Consecuencias para la NASA y los planes de la Base Lunar

La explosión del New Glenn ocurre en un momento especialmente inoportuno, apenas un día después de que la NASA otorgara a Blue Origin un contrato estratégico de US$ 468 millones para el desarrollo demódulos de aterrizaje no tripulados destinados a establecer una base científica en la Luna.

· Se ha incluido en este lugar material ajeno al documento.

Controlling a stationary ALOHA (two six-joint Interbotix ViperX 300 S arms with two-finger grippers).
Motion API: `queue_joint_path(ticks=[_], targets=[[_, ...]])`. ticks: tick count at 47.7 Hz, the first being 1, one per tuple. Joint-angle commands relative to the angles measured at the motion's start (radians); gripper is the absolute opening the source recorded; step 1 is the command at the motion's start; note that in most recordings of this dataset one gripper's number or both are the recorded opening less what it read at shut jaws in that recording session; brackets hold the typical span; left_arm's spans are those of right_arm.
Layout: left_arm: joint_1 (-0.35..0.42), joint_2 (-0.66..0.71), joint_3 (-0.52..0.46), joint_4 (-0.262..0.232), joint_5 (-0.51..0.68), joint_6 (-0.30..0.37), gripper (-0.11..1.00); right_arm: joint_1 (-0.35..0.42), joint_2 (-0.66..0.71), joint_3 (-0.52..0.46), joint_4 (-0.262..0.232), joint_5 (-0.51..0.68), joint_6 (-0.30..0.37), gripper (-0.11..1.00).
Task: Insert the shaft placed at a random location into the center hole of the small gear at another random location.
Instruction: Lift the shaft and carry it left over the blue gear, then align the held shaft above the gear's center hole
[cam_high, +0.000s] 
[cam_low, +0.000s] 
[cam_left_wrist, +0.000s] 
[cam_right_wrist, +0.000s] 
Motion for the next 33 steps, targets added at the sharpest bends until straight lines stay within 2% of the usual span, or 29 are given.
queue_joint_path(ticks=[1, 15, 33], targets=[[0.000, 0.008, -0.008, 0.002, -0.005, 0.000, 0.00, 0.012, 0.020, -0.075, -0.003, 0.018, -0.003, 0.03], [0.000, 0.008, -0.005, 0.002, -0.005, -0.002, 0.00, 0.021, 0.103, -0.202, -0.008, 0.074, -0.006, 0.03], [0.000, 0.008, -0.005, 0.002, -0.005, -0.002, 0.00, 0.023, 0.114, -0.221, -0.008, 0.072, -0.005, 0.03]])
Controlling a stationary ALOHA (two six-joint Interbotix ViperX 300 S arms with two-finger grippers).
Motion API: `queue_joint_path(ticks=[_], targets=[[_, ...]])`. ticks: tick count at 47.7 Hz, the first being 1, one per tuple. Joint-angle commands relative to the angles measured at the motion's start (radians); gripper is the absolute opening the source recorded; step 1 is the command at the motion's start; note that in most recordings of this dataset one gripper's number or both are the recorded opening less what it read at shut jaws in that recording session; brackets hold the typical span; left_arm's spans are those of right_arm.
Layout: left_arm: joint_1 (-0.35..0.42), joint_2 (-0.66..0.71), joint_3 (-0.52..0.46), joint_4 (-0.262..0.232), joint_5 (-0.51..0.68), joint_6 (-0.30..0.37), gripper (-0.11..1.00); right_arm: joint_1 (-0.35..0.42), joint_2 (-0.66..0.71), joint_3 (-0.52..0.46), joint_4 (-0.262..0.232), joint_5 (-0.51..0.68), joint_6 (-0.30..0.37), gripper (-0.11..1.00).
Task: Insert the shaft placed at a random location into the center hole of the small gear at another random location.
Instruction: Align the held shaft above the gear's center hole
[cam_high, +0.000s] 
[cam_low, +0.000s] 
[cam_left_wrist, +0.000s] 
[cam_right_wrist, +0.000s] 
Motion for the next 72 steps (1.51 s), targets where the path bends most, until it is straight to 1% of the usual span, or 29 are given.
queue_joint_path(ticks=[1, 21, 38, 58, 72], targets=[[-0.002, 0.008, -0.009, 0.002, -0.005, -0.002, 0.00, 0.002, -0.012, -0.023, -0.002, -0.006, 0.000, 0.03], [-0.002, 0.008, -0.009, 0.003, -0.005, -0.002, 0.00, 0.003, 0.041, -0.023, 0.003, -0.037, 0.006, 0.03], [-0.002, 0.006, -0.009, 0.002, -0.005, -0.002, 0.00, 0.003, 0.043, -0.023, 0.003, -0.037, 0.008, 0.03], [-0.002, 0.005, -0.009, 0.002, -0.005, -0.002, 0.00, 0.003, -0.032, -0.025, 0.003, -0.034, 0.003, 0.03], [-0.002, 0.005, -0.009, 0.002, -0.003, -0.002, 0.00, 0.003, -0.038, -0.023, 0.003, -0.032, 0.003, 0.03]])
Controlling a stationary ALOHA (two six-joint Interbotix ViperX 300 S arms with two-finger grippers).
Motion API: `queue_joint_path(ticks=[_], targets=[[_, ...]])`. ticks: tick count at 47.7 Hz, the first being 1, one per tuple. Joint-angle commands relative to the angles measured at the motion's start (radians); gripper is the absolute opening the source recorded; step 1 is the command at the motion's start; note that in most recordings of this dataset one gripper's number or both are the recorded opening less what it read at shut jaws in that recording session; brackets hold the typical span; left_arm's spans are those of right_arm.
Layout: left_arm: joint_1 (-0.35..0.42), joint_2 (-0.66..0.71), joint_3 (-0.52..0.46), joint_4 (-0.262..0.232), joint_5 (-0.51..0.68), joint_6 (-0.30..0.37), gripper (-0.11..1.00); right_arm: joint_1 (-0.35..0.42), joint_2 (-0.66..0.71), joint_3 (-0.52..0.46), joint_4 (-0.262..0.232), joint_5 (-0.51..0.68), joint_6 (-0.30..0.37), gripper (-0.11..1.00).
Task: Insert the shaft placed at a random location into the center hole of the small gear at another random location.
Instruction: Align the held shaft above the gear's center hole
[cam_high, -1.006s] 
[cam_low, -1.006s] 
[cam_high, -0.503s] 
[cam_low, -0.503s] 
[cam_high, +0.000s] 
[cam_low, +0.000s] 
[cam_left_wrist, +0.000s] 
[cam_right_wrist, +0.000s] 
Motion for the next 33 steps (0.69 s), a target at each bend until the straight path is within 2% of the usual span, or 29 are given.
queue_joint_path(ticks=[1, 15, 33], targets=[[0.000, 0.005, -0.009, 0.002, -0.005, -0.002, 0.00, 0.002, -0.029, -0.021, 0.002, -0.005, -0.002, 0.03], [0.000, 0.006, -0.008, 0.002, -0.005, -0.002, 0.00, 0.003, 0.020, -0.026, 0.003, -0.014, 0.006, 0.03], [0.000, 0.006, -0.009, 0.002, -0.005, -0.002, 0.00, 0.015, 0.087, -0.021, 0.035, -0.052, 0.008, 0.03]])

El manifiesto de carga a largo plazo de la NASA depende de este vector pesado para poner en órbita lunar los módulos de descenso de carga y tripulación Blue Moon Mark 1 y Mark 2. El administrador de la agencia espacial estadounidense, Jared Isaacman, calificó públicamente el vuelo espacial como “imperdonable” y aseguró que colaborarán estrechamente en la investigación técnica del accidente.

Este grave incidente en la rampa LC-36 se suma a un historial operativo complejo, ya que el cohete venía de afrontar problemas en su tercera misión realizada el pasado 19 de abril. Aunque en aquella ocasión el despegue se completó con éxito, una anomalía criogénica en la etapa superior impidió que el satélite Bluebird 7 de la firmaAST SpaceMobile alcanzara su órbita operativa correcta, lo que derivó en una investigación de la Administración Federal de Aviación (FAA). El organismo regulador apenas había otorgado la autorización de retorno al espacio a la compañía la semana pasada, por lo que este nuevo siniestro activará de inmediato una nueva inmovilización federal prolongada de la flota espacial.